Kate proposed that there are three directions for expertise search:
- What you know
- Who you know
- What you do
-Enterprise 2.0 tools
Need reliable valid information
In technical settings, expertise matters
In staffing, you want the right skills
Hard to define expertise (varies by the person looking for it)
No single expert for everyone
Responsiveness - An expert cannot be reached has little value
Who you know
You typically get a better response from people you know
You are more likely to reach out to people who are trusted and whose knowledge is validated
It is easier and faster
You might not get the right expert
Sometimes you just want the answer and not a person
You can spend extra time being redirected to another person
What you know
(This is the core of most location systems. They rely on some database of information to transform into expertise.)

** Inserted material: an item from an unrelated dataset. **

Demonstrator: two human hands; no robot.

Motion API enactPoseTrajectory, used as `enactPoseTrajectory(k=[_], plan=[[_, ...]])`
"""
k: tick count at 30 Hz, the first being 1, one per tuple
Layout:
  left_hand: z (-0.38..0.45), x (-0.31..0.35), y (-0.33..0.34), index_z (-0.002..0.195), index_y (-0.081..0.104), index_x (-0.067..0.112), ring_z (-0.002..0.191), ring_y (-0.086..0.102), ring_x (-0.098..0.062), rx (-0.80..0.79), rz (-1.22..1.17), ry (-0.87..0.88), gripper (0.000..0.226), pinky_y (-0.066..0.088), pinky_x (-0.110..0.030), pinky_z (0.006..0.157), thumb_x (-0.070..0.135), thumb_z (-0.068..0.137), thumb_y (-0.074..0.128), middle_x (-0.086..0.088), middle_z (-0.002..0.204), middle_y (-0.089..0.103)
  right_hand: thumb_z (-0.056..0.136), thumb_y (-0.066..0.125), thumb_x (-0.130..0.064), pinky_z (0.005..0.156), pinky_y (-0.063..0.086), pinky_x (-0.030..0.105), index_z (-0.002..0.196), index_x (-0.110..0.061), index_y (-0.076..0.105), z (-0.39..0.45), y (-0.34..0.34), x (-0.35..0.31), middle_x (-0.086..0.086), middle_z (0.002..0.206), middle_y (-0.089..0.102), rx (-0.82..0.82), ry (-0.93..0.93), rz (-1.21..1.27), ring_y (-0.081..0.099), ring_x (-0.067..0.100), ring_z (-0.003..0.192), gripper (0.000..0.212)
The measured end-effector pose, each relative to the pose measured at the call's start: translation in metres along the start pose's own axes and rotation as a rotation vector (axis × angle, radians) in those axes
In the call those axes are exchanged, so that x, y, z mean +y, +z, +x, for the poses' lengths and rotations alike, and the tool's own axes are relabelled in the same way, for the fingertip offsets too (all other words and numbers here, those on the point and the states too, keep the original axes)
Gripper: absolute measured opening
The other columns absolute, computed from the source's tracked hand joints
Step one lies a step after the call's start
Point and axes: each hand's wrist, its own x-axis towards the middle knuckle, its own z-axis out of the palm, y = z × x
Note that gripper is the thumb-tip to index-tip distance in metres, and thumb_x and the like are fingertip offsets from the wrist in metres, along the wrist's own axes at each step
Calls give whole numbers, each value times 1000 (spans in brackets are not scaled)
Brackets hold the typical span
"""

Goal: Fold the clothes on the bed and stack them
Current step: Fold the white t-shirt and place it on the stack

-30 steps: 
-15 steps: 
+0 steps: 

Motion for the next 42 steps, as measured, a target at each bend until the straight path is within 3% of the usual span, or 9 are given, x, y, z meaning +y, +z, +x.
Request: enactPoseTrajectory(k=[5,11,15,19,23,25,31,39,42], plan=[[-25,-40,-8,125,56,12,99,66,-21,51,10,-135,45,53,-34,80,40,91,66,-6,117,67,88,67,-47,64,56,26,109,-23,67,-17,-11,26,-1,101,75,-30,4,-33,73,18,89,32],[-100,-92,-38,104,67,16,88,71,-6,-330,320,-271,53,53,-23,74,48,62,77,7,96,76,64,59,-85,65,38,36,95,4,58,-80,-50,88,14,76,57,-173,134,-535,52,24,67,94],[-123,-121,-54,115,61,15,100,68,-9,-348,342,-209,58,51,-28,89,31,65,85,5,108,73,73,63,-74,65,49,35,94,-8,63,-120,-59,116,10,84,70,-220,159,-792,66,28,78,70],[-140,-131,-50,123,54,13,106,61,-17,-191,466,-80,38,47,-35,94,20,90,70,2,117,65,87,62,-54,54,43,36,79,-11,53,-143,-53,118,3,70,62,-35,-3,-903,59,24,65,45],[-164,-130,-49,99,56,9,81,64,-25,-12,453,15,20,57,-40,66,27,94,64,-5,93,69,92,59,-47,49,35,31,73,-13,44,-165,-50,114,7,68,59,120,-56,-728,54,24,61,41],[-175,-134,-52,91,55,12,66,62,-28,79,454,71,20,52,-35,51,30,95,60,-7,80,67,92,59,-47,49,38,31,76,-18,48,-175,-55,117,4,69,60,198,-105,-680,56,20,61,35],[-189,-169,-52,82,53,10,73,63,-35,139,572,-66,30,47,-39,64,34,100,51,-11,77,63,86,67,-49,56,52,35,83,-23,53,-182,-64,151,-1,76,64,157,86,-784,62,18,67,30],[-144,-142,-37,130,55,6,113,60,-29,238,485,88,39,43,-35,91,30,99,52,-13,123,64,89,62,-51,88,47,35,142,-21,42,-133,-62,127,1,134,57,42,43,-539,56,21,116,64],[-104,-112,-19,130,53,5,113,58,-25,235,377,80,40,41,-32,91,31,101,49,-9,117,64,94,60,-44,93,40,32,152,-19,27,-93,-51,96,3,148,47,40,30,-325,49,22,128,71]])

People are judged by what they do rather than what they know
Participation in public venues builds a reputation
Coverage -Not everyone uses the application
Reliability - You are not what you bookmark.
She went on to show how she developed these concepts into the Small Blue application at IBM. (Small Blue because it makes Bib Blue IBM feel smaller.) She took the approach of mining a system, instead of self designation, to create the analysis of expertise. In this case, she chose sent emails. Users need to opt-in to the system.
Personally, I am skeptical of a system that relies only on mining to generate expertise, especially for the transactional side of a law firm. I have found that they work well for the oddball requests, but miss core skills. In part this is because of the lack of rich language. For example, who is the expert on the UCC. I have hundreds of documents and emails with UCC in the text but I am not an expert in the UCC.
Small Blue Find delivers your search results of experts and shows how close the person is in your social network, up to three degrees (like LinkedIn). Small Blue Reach shows you how to reach through your network to that person. It also shows their recent blog posts, bookmarks and their community. Small Blue Net shows a visual representation of the network, color-coded by business unit with pictures of each person.
She had some interesting data on what caused someone to select someone from the list of experts presented to them. She found that page ranking had an impact, but the closer the person was in your community was the biggest factor. Participation in blogs was a big factor. The person blogging was advertising that they are willing to be contacted about the content of their blog.
She found a notion of expertise sufficiency. The expertise searcher gets to a point where expertise is sufficient and then other factors kick in.
She found that big users of the system are people interviewing for other positions within IBM. They use the system to find information about the person who is interviewing them and who they know that knows the person to find out background information.
Small Blue has been deployed for a year, with 2500 of the 300,000 employees opted in. Since each person in the system brings all of their contacts into the system they get great coverage.